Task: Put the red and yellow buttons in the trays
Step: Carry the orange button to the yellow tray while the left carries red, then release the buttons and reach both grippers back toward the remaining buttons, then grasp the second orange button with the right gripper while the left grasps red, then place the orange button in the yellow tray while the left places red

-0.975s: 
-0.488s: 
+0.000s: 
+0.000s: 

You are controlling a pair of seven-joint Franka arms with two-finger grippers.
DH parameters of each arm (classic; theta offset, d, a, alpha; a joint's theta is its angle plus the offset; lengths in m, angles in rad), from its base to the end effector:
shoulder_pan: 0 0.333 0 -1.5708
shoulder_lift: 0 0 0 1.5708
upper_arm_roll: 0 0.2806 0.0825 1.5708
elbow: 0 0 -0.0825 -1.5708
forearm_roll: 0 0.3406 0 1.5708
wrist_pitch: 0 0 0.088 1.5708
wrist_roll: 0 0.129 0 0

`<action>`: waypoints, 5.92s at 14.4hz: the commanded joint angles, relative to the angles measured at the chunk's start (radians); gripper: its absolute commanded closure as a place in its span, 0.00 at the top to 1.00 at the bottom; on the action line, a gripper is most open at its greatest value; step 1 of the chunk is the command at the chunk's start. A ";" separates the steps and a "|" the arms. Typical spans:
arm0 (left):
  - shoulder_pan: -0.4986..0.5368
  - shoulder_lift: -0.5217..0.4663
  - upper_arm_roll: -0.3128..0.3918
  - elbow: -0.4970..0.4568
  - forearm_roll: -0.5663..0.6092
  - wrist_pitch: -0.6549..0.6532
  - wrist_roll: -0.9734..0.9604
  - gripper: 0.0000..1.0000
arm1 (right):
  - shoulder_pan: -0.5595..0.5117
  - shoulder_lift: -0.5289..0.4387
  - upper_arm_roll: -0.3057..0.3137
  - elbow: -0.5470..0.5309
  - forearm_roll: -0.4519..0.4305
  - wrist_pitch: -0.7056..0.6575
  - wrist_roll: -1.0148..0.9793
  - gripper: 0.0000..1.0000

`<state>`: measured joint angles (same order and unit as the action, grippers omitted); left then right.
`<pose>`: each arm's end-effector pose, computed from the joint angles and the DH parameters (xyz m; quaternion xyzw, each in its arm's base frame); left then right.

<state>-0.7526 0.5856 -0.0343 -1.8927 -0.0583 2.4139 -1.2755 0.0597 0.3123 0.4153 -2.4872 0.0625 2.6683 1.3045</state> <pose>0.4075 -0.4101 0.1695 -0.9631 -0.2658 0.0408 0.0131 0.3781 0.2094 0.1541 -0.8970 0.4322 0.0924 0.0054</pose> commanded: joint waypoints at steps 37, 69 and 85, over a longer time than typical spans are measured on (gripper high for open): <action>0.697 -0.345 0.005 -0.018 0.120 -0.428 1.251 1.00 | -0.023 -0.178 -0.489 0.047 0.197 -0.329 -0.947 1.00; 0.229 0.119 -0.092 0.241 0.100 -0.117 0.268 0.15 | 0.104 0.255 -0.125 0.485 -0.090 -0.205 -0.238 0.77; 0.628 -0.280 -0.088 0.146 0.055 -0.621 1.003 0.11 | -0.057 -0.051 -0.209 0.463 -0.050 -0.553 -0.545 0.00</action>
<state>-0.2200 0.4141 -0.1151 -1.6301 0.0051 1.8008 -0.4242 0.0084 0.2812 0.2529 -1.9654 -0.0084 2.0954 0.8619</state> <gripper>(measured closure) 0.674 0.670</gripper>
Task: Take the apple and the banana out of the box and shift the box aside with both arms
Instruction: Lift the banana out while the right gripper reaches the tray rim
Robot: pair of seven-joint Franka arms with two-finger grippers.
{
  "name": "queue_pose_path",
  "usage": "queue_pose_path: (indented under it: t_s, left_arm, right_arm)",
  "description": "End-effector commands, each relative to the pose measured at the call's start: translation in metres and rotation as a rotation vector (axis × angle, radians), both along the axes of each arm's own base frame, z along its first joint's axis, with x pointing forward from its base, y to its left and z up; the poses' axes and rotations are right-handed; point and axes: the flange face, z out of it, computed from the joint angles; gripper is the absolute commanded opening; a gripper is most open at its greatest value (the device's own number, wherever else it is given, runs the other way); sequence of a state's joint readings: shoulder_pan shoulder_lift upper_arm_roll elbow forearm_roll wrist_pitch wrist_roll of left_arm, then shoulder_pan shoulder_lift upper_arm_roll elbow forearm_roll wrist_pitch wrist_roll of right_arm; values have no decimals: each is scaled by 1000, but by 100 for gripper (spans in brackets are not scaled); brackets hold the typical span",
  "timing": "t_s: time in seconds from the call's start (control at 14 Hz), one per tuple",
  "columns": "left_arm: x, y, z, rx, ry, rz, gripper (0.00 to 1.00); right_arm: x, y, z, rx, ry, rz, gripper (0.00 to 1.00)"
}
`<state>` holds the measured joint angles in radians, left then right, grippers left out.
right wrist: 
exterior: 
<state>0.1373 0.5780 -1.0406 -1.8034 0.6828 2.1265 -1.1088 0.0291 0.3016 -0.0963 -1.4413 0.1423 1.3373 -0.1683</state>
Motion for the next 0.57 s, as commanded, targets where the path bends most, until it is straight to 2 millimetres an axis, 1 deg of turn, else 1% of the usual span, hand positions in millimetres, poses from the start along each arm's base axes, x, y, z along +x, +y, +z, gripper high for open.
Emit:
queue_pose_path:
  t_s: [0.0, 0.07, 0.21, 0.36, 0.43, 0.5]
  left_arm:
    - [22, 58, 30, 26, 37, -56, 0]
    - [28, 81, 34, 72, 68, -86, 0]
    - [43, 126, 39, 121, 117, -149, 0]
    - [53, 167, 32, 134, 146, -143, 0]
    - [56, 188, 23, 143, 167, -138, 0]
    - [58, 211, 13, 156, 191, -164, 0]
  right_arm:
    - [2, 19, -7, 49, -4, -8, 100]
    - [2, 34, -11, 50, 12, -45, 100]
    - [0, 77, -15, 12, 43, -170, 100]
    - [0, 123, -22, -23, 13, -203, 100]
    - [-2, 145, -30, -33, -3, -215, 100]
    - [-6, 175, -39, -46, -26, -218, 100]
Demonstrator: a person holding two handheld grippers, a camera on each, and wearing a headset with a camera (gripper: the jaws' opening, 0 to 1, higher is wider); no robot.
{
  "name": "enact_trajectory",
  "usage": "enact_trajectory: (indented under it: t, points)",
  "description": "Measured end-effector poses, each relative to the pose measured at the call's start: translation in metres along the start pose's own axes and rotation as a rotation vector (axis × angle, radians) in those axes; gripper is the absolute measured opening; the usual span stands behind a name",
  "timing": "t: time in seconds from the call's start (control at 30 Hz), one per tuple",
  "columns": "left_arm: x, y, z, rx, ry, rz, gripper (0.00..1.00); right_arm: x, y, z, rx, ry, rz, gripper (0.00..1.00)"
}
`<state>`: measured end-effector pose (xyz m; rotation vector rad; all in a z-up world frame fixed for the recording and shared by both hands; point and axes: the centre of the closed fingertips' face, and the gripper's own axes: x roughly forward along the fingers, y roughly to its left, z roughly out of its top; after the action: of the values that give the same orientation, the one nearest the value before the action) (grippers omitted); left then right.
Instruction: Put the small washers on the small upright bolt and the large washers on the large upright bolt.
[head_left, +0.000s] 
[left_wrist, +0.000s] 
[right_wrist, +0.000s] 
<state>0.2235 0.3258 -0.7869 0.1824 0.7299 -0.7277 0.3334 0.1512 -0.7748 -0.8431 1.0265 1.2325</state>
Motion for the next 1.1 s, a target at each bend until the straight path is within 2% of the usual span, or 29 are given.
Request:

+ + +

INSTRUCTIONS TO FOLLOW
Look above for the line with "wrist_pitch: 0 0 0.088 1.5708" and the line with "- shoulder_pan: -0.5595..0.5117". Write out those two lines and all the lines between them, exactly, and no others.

TASK RESULT
wrist_pitch: 0 0 0.088 1.5708
wrist_roll: 0 0.129 0 0

`<action>`: waypoints, 5.92s at 14.4hz: the commanded joint angles, relative to the angles measured at the chunk's start (radians); gripper: its absolute commanded closure as a place in its span, 0.00 at the top to 1.00 at the bottom; on the action line, a gripper is most open at its greatest value; step 1 of the chunk is the command at the chunk's start. A ";" separates the steps and a "|" the arms. Typical spans:
arm0 (left):
  - shoulder_pan: -0.4986..0.5368
  - shoulder_lift: -0.5217..0.4663
  - upper_arm_roll: -0.3128..0.3918
  - elbow: -0.4970..0.4568
  - forearm_roll: -0.5663..0.6092
  - wrist_pitch: -0.6549..0.6532
  - wrist_roll: -0.9734..0.9604
  - gripper: 0.0000..1.0000
arm1 (right):
  - shoulder_pan: -0.5595..0.5117

This exercise requires no additional output.